Elevated hepatic glucose production, impaired insulin secretion, and insulin resistance - abnormalities of glucose metabolism typically found in subjects with obesity - are major factors underlying the pathogenesis of type 2 diabetes (DM2) and the metabolic syndrome (MS). Adiponectin is a major regulator of glucose and lipid homeostasis via its insulin-sensitizing properties, and lower levels seems to be associated with the development of DM2 and MS. The purpose of this review is to clarify the mechanisms whereby adiponectin relates to the development of DM2 and MS and the association between polymorphisms of the adiponectin gene, circulating levels of the hormone, and its relationships with DM2. In addition, the impact of dietary lipids in the circulating levels of adiponectin will be addressed. According to the literature, circulating adiponectin levels seem to decrease as the number of MS components increases. Lower adiponectin concentrations are associated with higher intra-abdominal fat content. Therefore, adiponectin could link intra-abdominal fat with insulin resistance and development of MS. Therapeutic strategies that target the MS and its components, such as lifestyle modification through physical activity and weight loss, have been shown to increase adiponectin concentrations. Possible roles of diets containing either low or high amounts of fat, or different types of fat, have been analyzed in several studies, with heterogeneous results. Supplementation with n-3 PUFA modestly increases adiponectin levels, whereas conjugated linoleic acid supplementation appears to reduce concentrations when compared with unsaturated fatty acid supplementation used as an active placebo.

Effect of dietary lipids on circulating adiponectin: a systematic review with meta-analysis of randomised controlled trials.

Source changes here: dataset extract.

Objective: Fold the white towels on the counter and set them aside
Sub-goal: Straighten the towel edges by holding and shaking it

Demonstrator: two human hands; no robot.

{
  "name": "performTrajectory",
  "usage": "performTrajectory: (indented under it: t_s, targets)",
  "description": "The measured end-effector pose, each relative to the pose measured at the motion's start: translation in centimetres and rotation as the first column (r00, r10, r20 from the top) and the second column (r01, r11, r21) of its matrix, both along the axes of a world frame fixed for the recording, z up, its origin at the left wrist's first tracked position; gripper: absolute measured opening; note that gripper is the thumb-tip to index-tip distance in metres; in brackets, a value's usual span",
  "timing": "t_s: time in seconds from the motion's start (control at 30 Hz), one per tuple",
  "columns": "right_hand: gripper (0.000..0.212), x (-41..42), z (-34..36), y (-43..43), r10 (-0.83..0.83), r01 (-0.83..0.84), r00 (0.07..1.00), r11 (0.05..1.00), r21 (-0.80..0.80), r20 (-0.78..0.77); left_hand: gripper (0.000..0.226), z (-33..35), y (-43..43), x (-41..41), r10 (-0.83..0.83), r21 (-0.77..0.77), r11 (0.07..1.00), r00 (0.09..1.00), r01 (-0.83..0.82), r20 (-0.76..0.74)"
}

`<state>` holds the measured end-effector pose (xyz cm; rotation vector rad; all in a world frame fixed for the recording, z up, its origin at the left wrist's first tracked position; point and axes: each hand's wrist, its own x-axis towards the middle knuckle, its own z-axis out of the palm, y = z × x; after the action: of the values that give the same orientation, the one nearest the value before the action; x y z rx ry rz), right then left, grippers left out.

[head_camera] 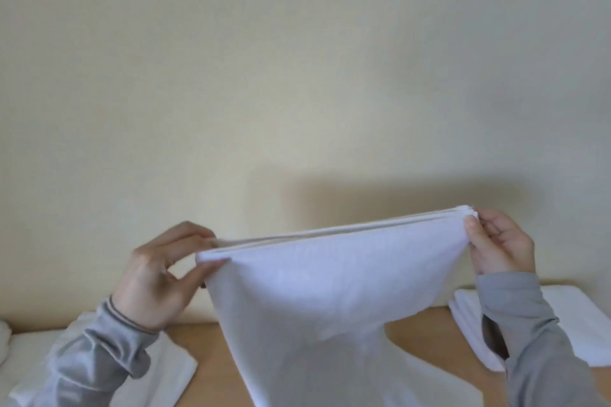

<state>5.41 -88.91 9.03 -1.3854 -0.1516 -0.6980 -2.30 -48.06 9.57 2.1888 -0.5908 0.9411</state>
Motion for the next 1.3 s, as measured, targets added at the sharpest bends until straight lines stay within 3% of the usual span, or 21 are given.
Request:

Different dietary interventions have been identified as potential modifiers of adiponectin concentrations, and they may be influenced by lipid intake. We identified studies investigating the effect of dietary lipids (type/amount) on adiponectin concentrations in a systematic review with meta-analysis. A literature search was conducted until July 2013 using databases such as Medline, Embase and Scopus (MeSH terms: 'adiponectin', 'dietary lipid', 'randomized controlled trials (RCT)'). Inclusion criteria were RCT in adults analysing adiponectin concentrations with modification of dietary lipids. Among the 4930 studies retrieved, fifty-three fulfilled the inclusion criteria and were grouped as follows: (1) total dietary lipid intake; (2) dietary/supplementary n-3 PUFA; (3) conjugated linoleic acid (CLA) supplementation; (4) other dietary lipid interventions. Diets with a low fat content in comparison to diets with a high-fat content were not associated with positive changes in adiponectin concentrations (twelve studies; pooled estimate of the difference in means: -0·04 (95% CI -0·82, 0·74) µg/ml). A modest increase in adiponectin concentrations with n-3 PUFA supplementation was observed (thirteen studies; 0·27 (95% CI 0·07, 0·47) µg/ml). Publication bias was found by using Egger's test (P= 0·01) and funnel plot asymmetry. In contrast, CLA supplementation reduced the circulating concentrations of adiponectin compared with unsaturated fat supplementation (seven studies; -0·74 (95% CI -1·38, -0·10) µg/ml). However, important sources of heterogeneity were found as revealed by the meta-regression analyses of both n-3 PUFA and CLA supplementation. Results of new RCT would be necessary to confirm these findings.